Somewhere a grass peeper shrilled and shrilled again, an arrhythmic pulse within the grove, repeating until it was almost but not quite a pattern, then silencing until she thought it had stopped, only to return once more. She caught a glimpse of a peeper out of the corner of her eye, white and wriggly, squirming among the grass roots.

A hound bayed, a deep, bellowing aroo which made her heart falter as it went on and on. Then another joined, half a tone above, the sound of the two like a knife in her ears. Then all the pack, the tones of the voices lost in a vast cacophony, aroo and aroo, unmelodious and dissonant. The mounts screamed in answer and lunged deeper into the wood. They had found the fox, started the fox, would pursue the fox. Dimity shut her eyes and held on once more, biting her tongue, biting her cheeks, anything to stay conscious and upright, anything at all. A thought came to her.

This is Darenfeld’s Coppice, her mind told her. Darenfeld’s Coppice which lay, once upon a time, within the bounds of Darenfeld’s estancia. You are riding to hounds in Darenfeld’s Coppice, where your friend Janetta bon Maukerden died. Dimity’s mouth opened to shout, and her mind told her mouth to close itself once more. You will be still about it, she told herself. No one really said Janetta died here. No one said that. No one said anything except her name and then whispering, “Darenfeld’s Coppice.” And when Dimity asked, they said shush, shush, don’t say, don’t ask.

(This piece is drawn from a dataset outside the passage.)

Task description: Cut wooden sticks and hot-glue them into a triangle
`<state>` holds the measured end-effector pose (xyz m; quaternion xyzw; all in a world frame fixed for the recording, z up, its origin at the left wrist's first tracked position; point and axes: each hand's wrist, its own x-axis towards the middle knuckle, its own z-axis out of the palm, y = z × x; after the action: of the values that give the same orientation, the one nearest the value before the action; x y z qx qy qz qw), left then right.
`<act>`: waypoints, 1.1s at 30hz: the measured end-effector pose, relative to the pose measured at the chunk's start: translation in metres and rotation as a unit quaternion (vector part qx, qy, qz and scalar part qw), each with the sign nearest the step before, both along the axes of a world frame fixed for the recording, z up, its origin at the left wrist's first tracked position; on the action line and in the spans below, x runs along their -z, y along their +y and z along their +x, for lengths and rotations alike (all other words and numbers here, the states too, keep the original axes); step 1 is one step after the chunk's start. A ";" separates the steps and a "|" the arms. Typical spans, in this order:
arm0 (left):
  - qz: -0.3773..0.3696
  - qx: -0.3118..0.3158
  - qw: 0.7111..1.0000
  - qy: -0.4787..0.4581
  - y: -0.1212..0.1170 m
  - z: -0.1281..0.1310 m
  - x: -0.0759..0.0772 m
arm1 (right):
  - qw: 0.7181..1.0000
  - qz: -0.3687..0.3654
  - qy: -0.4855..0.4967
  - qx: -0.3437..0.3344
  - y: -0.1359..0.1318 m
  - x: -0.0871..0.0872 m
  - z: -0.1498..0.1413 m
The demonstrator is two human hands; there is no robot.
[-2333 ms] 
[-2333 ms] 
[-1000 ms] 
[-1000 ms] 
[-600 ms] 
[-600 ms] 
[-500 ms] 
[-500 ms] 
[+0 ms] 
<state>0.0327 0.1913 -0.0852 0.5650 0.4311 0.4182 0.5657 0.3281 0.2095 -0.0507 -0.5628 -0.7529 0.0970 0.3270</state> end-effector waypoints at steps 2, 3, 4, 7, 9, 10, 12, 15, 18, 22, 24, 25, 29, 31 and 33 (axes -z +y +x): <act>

They know more than you do, she told herself. You can’t tell them anything they don’t know already.

The hounds were baying as they raced away, and the mount beneath her was dashing after them. She stayed on, eyes shut once more. It was all she could do to hold on. To stay where she was. Not to fall off. To be silent. To bear the pain. To go on with the Hunt.

The Hunt does go on. Time passes. The fox runs for hours. The riders pursue it for hours. Dimity forgets who she is or where she is. There is no yesterday, nor any tomorrow. There is only an everlasting now, full of the pound of feet on the turf, the rustle of grasses as they push their way through, the scream of the fox far ahead, the bay of the hounds. Hours gone. Days, perhaps. Perhaps they have ridden for days. She would not know.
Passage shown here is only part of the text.